Comprehensive time series stationarity analysis with rigorous statistical testing across trend, variance, and seasonality
Project description
StationarityToolkit
A comprehensive Python library for time series stationarity analysis. Provides 15 statistical tests with clear diagnostics and actionable transformation guidance.
What This Does
StationarityToolkit runs comprehensive stationarity checks across three dimensions: trend (unit roots, deterministic trends, structural breaks), variance (heteroskedasticity, volatility clustering), and seasonality (periodic patterns, seasonal unit roots). You get 6 trend tests, 4 variance tests, and 5 seasonal tests—all in one run. Each test returns not just pass/fail, but actionable notes indicating the appropriate transformation: differencing for unit roots, detrending for deterministic trends, Box-Cox for variance instability, seasonal differencing for seasonality, or GARCH modeling for volatility clustering.
Why Use This
Most toolkits provide limited testing and require manual interpretation of results. This toolkit runs a comprehensive suite of tests, identifies the specific type of non-stationarity (unit root vs deterministic trend vs variance instability), and provides clear guidance on the appropriate transformation. If you're a data scientist, researcher, or analyst working with time series and need to prepare data for forecasting models (like ARIMA, VAR) or statistical analysis, this toolkit streamlines the diagnostic process.
Installation
pip install stationarity-toolkit
Requirements: Python ≥3.10, pandas, numpy, scipy, statsmodels, arch
Quick Start
import pandas as pd
from stationarity_toolkit import StationarityToolkit
# Load your time series data
df = pd.read_csv('your_data.csv')
ts = pd.Series(df['value'].values, index=pd.DatetimeIndex(df['date'], freq='D'))
# Initialize toolkit
toolkit = StationarityToolkit(alpha=0.05)
# Run detection
result = toolkit.detect(ts, verbosity='detailed')
# View results
print(f"Trend stationary: {result.trend_stationary}")

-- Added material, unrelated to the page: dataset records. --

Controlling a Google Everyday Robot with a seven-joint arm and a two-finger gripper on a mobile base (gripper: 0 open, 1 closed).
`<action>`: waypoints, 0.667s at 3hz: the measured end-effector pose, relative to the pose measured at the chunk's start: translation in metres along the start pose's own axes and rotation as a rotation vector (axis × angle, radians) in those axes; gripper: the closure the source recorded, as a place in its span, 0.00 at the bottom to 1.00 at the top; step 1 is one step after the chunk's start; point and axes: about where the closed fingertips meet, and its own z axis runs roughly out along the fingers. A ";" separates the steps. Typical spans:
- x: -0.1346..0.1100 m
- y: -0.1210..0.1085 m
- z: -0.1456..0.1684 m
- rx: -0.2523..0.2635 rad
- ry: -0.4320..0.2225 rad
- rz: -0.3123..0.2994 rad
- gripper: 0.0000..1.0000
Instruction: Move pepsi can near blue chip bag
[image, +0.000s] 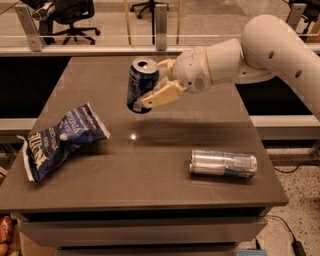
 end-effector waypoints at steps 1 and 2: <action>0.000 0.007 0.014 -0.050 -0.006 -0.005 1.00; -0.009 0.019 0.033 -0.129 -0.023 -0.027 1.00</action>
Offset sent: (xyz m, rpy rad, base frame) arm -0.0322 0.0579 -0.0087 -0.0004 0.0344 0.2397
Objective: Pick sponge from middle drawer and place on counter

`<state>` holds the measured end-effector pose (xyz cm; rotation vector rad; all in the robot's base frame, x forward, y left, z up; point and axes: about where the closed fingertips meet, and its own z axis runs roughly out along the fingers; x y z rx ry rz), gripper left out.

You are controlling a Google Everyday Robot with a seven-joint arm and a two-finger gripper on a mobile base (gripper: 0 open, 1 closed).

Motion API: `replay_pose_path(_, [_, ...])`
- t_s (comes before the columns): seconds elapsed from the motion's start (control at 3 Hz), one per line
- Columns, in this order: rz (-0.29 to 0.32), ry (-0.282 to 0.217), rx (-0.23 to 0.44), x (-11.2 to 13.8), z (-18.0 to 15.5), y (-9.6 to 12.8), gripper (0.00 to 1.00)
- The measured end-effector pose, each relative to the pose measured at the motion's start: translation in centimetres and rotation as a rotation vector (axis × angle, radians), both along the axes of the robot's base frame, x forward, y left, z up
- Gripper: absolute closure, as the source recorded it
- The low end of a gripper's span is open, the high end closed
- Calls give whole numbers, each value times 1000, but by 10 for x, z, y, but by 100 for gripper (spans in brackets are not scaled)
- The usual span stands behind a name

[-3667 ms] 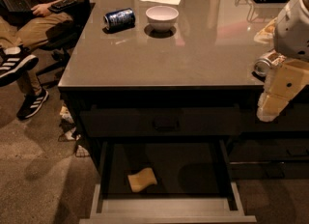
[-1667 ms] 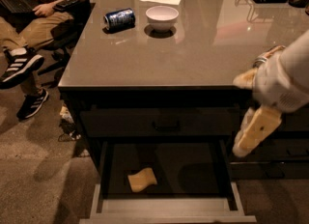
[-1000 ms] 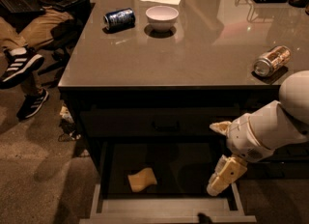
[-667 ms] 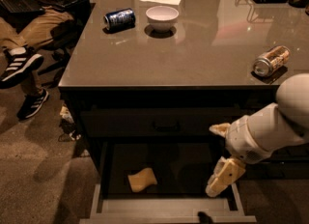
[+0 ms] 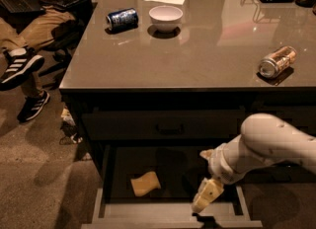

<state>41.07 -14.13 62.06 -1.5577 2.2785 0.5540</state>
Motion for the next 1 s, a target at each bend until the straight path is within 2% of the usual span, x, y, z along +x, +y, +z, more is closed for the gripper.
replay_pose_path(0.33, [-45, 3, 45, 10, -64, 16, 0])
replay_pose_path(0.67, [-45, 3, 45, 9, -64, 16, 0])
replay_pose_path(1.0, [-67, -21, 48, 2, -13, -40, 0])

print(f"Variance stationary: {result.variance_stationary}")
print(f"Seasonal stationary: {result.seasonal_stationary}")
# Generate detailed report
print(result.report())
# Save report to file
result.report(filepath='stationarity_report.md')
Statistical Tests
The toolkit runs 15 tests across three categories. Here's what each test does:
Trend Tests (6 tests) check for constant mean. ADF (Augmented Dickey-Fuller) tests for unit roots vs deterministic trends using 4-case logic. KPSS (Kwiatkowski-Phillips-Schmidt-Shin) complements ADF with a reverse null hypothesis. Phillips-Perron is a non-parametric unit root test robust to heteroskedasticity. Zivot-Andrews detects structural breaks and pinpoints their location (level shifts, trend shifts, or both).

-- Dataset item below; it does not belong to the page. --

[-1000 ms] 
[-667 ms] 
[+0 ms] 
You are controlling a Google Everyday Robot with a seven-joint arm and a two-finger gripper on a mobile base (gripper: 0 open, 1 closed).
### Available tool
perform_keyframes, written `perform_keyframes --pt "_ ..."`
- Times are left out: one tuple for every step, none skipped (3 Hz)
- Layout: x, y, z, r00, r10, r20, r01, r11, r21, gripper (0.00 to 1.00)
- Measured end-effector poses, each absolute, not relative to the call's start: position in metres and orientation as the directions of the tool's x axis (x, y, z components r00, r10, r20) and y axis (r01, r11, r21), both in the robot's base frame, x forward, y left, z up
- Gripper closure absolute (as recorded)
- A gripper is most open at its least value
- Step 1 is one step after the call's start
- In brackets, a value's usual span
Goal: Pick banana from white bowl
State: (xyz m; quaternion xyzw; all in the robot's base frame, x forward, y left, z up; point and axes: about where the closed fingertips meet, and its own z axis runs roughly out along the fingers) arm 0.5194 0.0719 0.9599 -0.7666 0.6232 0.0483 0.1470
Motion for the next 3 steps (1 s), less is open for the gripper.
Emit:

Variance Tests (4 tests) check for constant variance. Levene's Test detects variance changes across segmented series. Bartlett's Test is similar to Levene but assumes normality. White's Test detects time-dependent variance patterns (heteroskedasticity). ARCH Test detects volatility clustering (time-varying conditional variance).

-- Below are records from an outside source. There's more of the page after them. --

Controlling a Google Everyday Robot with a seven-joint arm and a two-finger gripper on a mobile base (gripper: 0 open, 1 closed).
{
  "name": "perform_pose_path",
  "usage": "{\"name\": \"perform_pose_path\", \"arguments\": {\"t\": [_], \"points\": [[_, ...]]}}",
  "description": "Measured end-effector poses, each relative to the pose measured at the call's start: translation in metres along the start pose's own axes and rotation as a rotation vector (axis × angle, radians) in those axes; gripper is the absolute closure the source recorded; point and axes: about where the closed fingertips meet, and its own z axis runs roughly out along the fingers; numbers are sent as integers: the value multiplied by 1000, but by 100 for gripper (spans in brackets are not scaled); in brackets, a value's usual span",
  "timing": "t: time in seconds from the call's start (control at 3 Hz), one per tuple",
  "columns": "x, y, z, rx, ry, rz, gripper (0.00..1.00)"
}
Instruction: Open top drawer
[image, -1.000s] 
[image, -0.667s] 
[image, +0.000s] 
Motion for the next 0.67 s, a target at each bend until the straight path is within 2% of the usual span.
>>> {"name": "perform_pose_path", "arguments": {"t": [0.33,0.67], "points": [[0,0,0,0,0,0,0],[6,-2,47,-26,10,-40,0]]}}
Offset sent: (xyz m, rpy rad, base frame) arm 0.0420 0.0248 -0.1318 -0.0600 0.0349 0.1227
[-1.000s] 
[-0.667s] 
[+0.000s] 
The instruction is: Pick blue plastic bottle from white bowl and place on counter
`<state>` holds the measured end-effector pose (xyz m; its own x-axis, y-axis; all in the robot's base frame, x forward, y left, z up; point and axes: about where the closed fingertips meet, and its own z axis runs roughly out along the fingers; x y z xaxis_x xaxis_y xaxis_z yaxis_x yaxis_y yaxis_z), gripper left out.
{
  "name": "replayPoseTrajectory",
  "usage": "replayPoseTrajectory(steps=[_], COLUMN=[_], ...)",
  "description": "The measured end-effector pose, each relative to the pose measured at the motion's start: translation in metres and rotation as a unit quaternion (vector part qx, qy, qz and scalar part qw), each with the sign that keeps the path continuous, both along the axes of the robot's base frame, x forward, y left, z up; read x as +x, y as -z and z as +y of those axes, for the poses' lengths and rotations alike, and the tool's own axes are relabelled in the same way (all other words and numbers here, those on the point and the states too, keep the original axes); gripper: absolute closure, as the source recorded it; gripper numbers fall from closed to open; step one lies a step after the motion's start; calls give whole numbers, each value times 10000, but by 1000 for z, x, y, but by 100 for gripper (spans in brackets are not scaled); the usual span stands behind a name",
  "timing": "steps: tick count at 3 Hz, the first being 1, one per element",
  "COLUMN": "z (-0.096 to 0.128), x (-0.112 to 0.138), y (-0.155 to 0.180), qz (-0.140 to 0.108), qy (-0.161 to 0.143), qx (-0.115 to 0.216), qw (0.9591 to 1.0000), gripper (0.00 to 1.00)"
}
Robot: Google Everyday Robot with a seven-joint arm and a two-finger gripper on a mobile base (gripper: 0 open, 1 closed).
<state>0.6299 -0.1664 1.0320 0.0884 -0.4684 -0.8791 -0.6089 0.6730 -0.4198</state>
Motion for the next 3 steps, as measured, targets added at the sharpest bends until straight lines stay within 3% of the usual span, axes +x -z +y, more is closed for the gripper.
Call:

Seasonal Tests (5 tests) check for periodic patterns; contextual lag periods used based on given time-series freq. ACF/PACF Peak Detection identifies seasonality through autocorrelation peaks at contextual periods. STL Decomposition tests the significance of seasonal components via variance comparison. Canova-Hansen tests for seasonal unit roots (deterministic vs stochastic seasonality). OCSB is a regression-based seasonal unit root test. Spectral Analysis uses frequency-domain periodogram analysis to find periodic components.
Workflow: How to Use the Toolkit
Step 1: Run Initial Detection
Start by running the toolkit on your time series. Use verbosity='detailed' to get the full report with all test results and actionable notes.
result = toolkit.detect(ts, verbosity='detailed')
Check the summary. If all three categories (trend, variance, seasonality) are stationary, you can proceed with modeling. If any are non-stationary, follow the transformation workflow below.
Step 2: Address Non-Stationarity (Order Matters!)
When transforming non-stationary data, always address issues in this order: Variance → Trend → Seasonality. This sequence matters because unstable variance affects the reliability of trend and seasonal tests, and unremoved trends can obscure seasonal patterns. See Why Order Matters for the reasoning behind this sequence.
2.1 Stabilize Variance First
If Levene's, Bartlett's, or White's tests detect variance instability, consider power transformations like Box-Cox (for positive data) or Yeo-Johnson (handles negative values). If the ARCH test detects volatility clustering, you may need GARCH modeling after addressing trend and seasonality. The toolkit's notes will guide you on which issue was detected.
2.2 Address Trend (After Variance is Stable)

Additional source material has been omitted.